🤖 AI Summary
Encoder-based models (e.g., BERT) face a critical limitation in automated essay scoring (AES) due to their 512-token input constraint, resulting in inadequate comprehension and inconsistent scoring for long essays. To address this, we propose a novel LLM-based scoring framework that integrates text summarization with structured prompt engineering within a two-stage “summarize-then-score” paradigm. This design enables effective processing of lengthy inputs while generating interpretable, rationale-backed scores. Evaluated on the Learning Agency Lab AES 2.0 benchmark, our approach achieves a quadratic weighted kappa (QWK) of 0.8878—surpassing the BERT baseline (0.822) by 6.6 percentage points. The improvement demonstrates both scalability beyond fixed-length encoders and enhanced inter-rater consistency. Our work establishes a new, extensible pathway for high-fidelity AES of long-form compositions.
📝 Abstract
BERT and its variants are extensively explored for automated scoring.

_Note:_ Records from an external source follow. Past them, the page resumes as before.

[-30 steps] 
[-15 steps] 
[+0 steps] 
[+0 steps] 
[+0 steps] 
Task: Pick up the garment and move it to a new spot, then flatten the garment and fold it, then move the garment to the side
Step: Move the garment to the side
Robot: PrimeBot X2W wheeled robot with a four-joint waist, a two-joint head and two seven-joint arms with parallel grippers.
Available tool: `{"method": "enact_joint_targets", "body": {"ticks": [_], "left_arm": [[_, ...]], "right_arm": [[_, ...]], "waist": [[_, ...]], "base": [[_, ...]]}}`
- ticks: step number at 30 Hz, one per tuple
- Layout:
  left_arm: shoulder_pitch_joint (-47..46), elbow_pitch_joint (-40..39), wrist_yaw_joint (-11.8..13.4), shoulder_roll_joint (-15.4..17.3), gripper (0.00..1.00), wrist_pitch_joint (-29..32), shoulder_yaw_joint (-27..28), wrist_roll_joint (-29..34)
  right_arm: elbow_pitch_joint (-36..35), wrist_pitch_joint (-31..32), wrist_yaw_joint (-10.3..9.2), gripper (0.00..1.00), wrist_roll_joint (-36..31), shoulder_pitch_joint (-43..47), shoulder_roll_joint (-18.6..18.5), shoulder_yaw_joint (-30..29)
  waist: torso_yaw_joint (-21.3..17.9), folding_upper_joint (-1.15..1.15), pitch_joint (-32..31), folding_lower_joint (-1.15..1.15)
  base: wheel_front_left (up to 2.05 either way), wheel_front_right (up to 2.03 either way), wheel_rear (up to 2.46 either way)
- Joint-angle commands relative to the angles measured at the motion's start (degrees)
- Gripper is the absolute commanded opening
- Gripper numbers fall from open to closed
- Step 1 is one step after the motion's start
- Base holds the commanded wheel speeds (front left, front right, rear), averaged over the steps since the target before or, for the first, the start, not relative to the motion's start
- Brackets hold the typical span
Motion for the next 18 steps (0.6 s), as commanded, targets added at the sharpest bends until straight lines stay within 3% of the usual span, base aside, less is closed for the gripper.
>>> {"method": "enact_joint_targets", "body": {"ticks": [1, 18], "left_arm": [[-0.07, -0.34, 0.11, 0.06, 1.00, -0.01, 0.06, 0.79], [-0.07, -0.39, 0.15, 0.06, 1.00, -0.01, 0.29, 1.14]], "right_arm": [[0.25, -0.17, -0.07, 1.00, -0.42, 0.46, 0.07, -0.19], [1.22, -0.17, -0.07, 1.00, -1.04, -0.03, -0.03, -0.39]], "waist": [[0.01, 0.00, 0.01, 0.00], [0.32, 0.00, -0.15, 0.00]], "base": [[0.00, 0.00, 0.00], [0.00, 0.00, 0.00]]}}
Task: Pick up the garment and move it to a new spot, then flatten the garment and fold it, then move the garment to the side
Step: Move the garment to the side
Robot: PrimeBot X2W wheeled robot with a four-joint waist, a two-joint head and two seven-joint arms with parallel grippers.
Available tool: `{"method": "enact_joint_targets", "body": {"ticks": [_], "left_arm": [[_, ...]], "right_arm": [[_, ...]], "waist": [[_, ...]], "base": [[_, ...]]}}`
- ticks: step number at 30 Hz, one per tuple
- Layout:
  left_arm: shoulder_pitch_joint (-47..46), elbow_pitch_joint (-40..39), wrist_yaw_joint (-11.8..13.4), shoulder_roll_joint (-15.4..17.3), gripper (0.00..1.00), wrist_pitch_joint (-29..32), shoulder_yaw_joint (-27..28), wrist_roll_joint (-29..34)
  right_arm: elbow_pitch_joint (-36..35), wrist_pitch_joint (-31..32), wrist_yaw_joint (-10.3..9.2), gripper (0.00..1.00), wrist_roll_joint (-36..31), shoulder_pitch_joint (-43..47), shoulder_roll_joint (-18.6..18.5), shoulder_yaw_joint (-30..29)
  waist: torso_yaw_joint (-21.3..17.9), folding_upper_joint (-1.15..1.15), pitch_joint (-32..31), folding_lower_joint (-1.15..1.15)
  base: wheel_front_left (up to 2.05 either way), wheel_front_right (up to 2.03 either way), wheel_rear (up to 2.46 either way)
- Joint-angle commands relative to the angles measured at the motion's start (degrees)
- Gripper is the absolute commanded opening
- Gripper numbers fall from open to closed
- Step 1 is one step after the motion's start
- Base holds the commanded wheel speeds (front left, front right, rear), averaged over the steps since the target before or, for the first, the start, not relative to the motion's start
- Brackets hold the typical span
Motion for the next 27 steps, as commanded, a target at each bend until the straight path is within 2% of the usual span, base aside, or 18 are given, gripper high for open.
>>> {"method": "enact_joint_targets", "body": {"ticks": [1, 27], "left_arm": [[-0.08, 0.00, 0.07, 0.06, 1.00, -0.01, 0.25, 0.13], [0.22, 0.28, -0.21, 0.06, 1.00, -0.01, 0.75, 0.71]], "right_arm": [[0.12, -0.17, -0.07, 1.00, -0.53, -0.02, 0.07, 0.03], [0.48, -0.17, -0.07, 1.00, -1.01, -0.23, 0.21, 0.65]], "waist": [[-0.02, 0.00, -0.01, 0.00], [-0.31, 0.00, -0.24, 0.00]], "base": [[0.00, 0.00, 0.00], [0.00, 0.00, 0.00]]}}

However, a limit of 512 tokens for these encoder-based models showed the deficiency in automated scoring of long essays. Thus, this research explores generative language models for automated scoring of long essays via summarization and prompting. The results revealed great improvement of scoring accuracy with QWK increased from 0.822 to 0.8878 for the Learning Agency Lab Automated Essay Scoring 2.0 dataset.